Transcribe the data below verbatim from the line with "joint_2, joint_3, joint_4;" to the line with "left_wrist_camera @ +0". Include both of those lines.

# # # # # # #

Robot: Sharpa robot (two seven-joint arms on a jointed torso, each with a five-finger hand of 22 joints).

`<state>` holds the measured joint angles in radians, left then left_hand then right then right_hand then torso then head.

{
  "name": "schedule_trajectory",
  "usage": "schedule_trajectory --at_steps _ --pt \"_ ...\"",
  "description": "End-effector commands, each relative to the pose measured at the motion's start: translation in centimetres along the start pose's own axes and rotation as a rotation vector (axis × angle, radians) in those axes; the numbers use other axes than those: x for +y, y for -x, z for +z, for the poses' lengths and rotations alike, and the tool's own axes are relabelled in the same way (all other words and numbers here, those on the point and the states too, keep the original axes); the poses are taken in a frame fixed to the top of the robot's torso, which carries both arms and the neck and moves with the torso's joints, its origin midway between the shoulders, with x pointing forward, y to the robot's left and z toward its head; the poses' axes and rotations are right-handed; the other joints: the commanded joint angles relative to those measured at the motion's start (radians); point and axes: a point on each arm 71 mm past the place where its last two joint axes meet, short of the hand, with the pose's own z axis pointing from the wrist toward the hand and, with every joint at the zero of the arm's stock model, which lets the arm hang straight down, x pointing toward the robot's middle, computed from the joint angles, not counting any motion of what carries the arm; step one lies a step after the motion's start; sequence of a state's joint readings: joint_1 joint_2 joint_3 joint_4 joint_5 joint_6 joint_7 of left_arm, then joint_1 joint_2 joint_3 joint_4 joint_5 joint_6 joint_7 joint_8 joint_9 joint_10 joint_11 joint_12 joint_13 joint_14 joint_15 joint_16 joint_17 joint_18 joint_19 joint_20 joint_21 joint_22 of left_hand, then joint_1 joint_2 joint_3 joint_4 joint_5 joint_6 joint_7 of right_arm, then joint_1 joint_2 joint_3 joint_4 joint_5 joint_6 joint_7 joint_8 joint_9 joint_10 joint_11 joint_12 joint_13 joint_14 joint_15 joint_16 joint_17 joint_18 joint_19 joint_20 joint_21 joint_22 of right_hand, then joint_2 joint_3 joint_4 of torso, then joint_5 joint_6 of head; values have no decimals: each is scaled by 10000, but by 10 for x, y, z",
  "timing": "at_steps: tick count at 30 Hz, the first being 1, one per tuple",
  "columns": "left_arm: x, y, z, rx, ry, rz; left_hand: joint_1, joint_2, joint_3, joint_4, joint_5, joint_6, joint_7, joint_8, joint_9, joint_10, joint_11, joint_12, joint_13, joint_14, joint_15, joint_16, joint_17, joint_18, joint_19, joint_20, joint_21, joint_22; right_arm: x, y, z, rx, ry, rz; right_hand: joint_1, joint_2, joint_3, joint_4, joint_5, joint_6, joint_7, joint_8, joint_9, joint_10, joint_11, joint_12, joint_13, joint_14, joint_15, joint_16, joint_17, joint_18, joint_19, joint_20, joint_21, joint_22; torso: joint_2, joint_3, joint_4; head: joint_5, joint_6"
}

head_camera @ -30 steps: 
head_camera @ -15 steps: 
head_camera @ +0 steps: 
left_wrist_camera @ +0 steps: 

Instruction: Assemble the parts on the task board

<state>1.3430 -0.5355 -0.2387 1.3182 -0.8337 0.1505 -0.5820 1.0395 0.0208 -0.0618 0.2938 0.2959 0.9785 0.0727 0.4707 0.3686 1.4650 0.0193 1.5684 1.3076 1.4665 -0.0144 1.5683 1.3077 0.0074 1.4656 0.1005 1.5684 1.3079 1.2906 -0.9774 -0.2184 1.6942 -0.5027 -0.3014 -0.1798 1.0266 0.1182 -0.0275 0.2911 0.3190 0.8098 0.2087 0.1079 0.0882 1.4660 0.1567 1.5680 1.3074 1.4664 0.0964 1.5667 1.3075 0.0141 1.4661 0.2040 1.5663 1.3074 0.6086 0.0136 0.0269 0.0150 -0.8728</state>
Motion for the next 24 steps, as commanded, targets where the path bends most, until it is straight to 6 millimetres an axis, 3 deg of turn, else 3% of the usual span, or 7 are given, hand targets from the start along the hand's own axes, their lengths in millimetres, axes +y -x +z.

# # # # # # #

**Solution for this problem**
  "columns": "left_arm: x, y, z, rx, ry, rz; left_hand: joint_1, joint_2, joint_3, joint_4, joint_5, joint_6, joint_7, joint_8, joint_9, joint_10, joint_11, joint_12, joint_13, joint_14, joint_15, joint_16, joint_17, joint_18, joint_19, joint_20, joint_21, joint_22; right_arm: x, y, z, rx, ry, rz; right_hand: joint_1, joint_2, joint_3, joint_4, joint_5, joint_6, joint_7, joint_8, joint_9, joint_10, joint_11, joint_12, joint_13, joint_14, joint_15, joint_16, joint_17, joint_18, joint_19, joint_20, joint_21, joint_22; torso: joint_2, joint_3, joint_4; head: joint_5, joint_6"
}

head_camera @ -30 steps: 
head_camera @ -15 steps: 
head_camera @ +0 steps: 
left_wrist_camera @ +0 steps: 

There is nothing more to this answer.